Mutants are strange indeed but with the right kinds of questions and approaches, they have a lot to teach us about ecology, evolution, and life at large.

Photo Credits: [1] [2]

Further Reading: [1] [2] [3]

Albino Redwoods

If you are a very lucky person hiking in the redwood forests of California you may just be able to see a ghost. Not a "real" ghost of course, but pretty darn close. Scattered about these ancient forests are rare and peculiar albino redwood trees! Seeing one is seeing something very special indeed.

Redwoods (Sequoia sempervirens) are some of the largest and oldest organisms on the planet. They are famous worldwide for their grandeur. Aside from their obvious charismatic physical traits, redwoods are quite interesting genetically. These giant gymnosperms are genetically hexaploid, meaning they have 6 copies of their genetic code. What this means for redwoods is the ability to experiment with a wider array of mutations than a diploid organism like you and I. A mutation in one set of chromosomes still leaves 5 other copies to maintain normal genetic function. Whereas this can translate into massive benefits in defenses against pathogens, it also means there is a lot of room for error as well. 
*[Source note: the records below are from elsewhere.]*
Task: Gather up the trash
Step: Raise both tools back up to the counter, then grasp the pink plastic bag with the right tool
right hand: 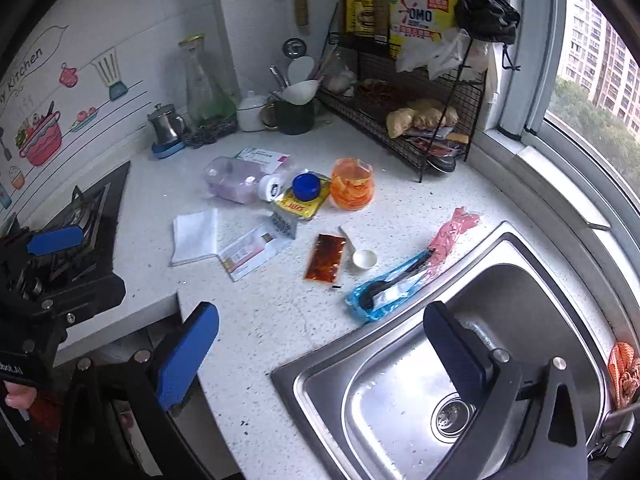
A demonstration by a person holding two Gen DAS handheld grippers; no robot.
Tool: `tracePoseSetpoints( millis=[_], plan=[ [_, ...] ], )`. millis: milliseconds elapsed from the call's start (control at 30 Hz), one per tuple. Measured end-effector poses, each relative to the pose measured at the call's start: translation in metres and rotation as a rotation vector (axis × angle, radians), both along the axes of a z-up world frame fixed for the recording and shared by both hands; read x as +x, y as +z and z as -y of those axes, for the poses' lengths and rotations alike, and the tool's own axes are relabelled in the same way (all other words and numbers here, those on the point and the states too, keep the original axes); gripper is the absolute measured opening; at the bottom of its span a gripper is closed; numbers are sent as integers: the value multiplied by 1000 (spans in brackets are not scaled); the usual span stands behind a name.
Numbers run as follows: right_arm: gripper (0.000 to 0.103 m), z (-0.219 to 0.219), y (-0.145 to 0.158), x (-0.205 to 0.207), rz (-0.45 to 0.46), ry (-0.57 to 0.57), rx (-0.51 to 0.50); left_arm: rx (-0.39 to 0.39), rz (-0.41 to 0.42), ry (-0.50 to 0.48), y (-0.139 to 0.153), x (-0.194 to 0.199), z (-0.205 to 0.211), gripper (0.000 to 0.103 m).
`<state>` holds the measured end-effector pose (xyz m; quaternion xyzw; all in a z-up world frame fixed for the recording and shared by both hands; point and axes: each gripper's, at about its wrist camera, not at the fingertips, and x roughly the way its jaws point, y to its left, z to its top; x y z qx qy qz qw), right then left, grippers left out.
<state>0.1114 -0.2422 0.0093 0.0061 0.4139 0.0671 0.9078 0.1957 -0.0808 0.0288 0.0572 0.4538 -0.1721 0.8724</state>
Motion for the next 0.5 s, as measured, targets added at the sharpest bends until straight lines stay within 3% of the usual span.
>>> tracePoseSetpoints(
  millis=[500],
  plan=[
    [102, 86, -58, 89, -184, -92, 23, 39, -129, -49, -54, 91, 67, 103]
  ],
)
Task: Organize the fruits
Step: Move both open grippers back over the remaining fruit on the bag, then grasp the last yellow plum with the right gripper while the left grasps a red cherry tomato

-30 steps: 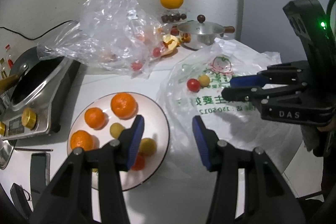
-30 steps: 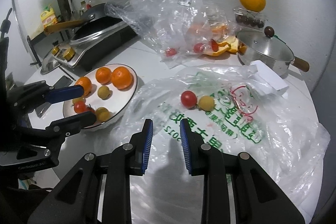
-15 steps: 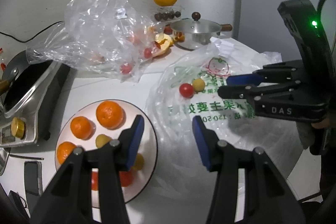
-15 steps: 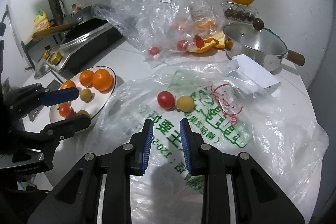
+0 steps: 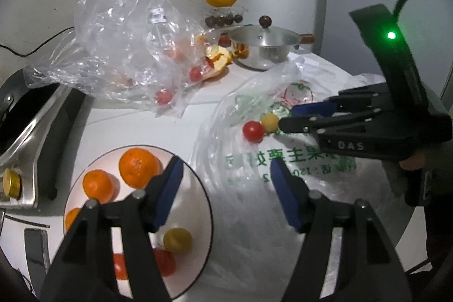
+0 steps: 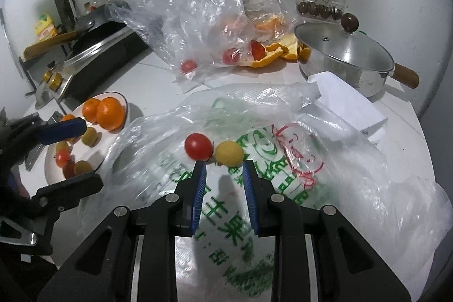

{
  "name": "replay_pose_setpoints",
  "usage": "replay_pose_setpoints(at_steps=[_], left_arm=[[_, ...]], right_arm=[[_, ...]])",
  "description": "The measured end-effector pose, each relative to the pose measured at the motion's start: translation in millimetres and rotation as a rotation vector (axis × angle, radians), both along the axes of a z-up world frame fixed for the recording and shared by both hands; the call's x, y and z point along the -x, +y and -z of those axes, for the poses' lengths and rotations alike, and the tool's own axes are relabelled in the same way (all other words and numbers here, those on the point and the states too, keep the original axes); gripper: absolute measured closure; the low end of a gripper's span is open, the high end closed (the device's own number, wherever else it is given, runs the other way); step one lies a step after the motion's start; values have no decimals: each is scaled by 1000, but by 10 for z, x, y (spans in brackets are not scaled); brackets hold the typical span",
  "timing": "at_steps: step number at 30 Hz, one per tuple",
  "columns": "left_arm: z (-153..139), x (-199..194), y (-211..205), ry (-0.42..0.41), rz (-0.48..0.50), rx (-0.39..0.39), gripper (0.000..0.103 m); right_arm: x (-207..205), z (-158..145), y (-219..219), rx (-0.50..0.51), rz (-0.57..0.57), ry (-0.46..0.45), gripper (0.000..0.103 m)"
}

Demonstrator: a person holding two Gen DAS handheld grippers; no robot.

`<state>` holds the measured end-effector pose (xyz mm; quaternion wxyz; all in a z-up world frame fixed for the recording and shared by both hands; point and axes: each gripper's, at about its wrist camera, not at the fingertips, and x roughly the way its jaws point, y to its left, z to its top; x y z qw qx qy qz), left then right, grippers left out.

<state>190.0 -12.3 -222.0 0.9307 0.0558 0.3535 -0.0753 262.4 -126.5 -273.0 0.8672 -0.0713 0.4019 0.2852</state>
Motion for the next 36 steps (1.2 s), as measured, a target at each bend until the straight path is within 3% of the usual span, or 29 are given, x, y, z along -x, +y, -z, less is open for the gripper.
replay_pose_setpoints(at_steps=[23,36], left_arm=[[20,-128,-50,-13,28,-28,38],[21,-238,-297,-6,58,-76,38]], right_arm=[[-318,169,125,16,-22,58,73],[-152,-11,-98,-9,-10,-7,75]])
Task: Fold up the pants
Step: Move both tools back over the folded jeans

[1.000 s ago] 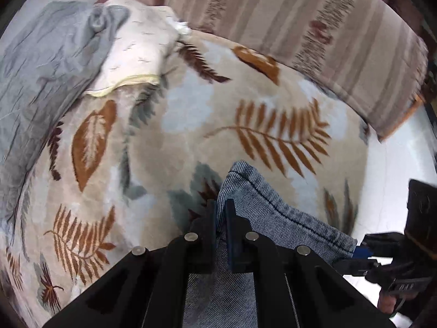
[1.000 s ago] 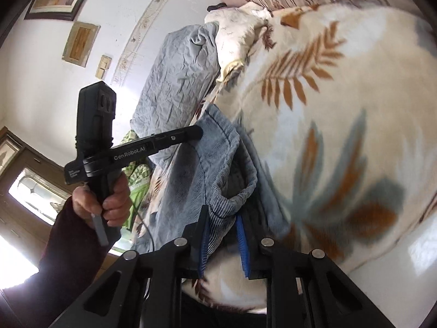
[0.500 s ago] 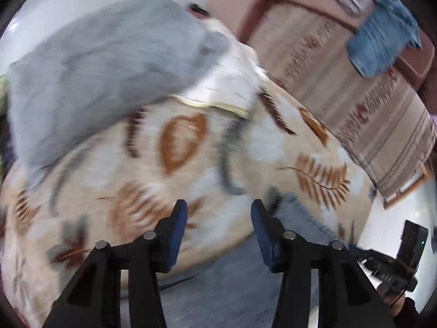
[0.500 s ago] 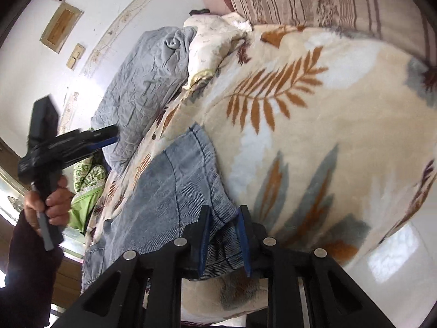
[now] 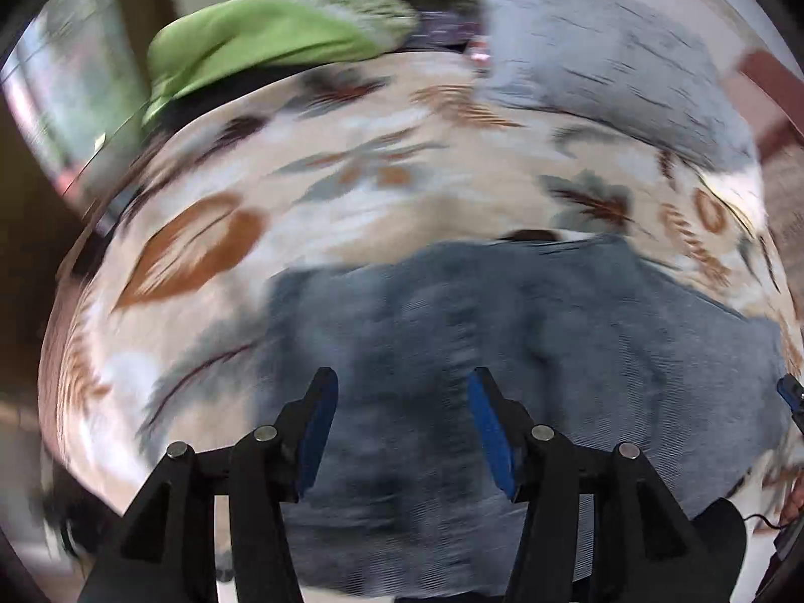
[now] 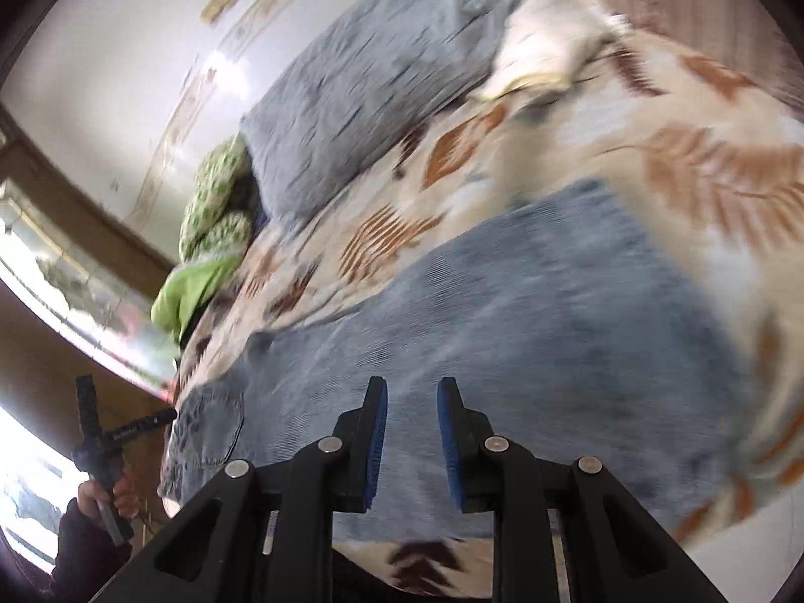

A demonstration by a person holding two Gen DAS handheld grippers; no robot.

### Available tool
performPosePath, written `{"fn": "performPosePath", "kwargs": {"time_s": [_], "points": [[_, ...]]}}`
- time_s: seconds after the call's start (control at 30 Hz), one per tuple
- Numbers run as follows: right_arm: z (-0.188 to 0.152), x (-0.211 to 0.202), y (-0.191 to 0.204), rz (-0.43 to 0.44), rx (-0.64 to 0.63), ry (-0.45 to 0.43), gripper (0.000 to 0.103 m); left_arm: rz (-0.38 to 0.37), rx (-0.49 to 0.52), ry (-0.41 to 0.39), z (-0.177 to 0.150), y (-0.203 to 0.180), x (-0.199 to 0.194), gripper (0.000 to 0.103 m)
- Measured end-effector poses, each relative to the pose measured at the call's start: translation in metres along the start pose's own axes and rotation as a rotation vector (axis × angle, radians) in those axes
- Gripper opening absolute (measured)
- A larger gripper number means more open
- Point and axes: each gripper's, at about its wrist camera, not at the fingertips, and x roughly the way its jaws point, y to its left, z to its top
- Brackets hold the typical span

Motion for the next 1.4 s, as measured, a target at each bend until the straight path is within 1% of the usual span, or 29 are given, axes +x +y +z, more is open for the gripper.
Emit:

The albino redwoods are an example of a seemingly dead end mutation. For a plant that relies of photosynthesis to survive, the loss of photosynthetic pigments should spell disaster. The question is why do albino redwoods exist at all? Well, the albinos become parasites on their photosynthetic parents. You see, albino redwoods are mutant offshoots of healthy trees. Something in a bud goes awry and the resultant shoot fails to develop chlorophyll. Sometimes chimeras arise which produce leaves that are half photosynthetic and half albino. Still, how do these mutations persist?

Researchers have found that the leaves of albino redwoods have twice the amount of stomata than do normal redwood leaves. This makes them quite susceptible to drought. During dry years, the trees quickly dehydrate and their host trees withdraw all support. The albinos will often die off but then re-sprout when conditions improve. This disappearing and reappearing act further lends to their mythos. However, this does not capture the full picture. The fact that photosynthetic redwoods tolerate the albinos on any level is quite curious. Even photosynthetic branches that don't produce enough energy are shed. What else could be going on?

Recent research might have found the answer. The albinos most frequently occur along the edge of the redwoods range where conditions just aren't that conducive. What's more, the soils around these albinos are often high in toxic metals such as nickle, cadmium, and copper. When researchers took a closer look at the chemical composition of the albinos, they found that they accumulate these toxic heavy metals at much higher rates.

In a healthy tree, these metals interfere with the photosynthetic machinery, making them quite toxic indeed. Because the albino redwoods are incapable of photosynthesis, this is not an issue. This has led to an interesting hypothesis. It could very well be that the photosynthetic redwoods tolerate their albino offshoots because the albinos accumulate the toxic heavy metals in their tissues and thus keep them away from healthy, photosynthetic tissues. This ideas is still in the hypothesis stage but work is being done to see if it plays out in the wild. 

There doesn't seem to be a solid consensus on how many albinos exist in the wild. I have seen numbers as low as 25 and as high as 400. Either way, they are a rare element of the coastal redwood community. With thousands of acres still to be explored, it is likely that more will turn up. While some exist in protected parks, many are under threat with increasing fragmentation of these ancient forests. Very little of the coastal redwood forests are under protection and we may be losing more than we will ever know.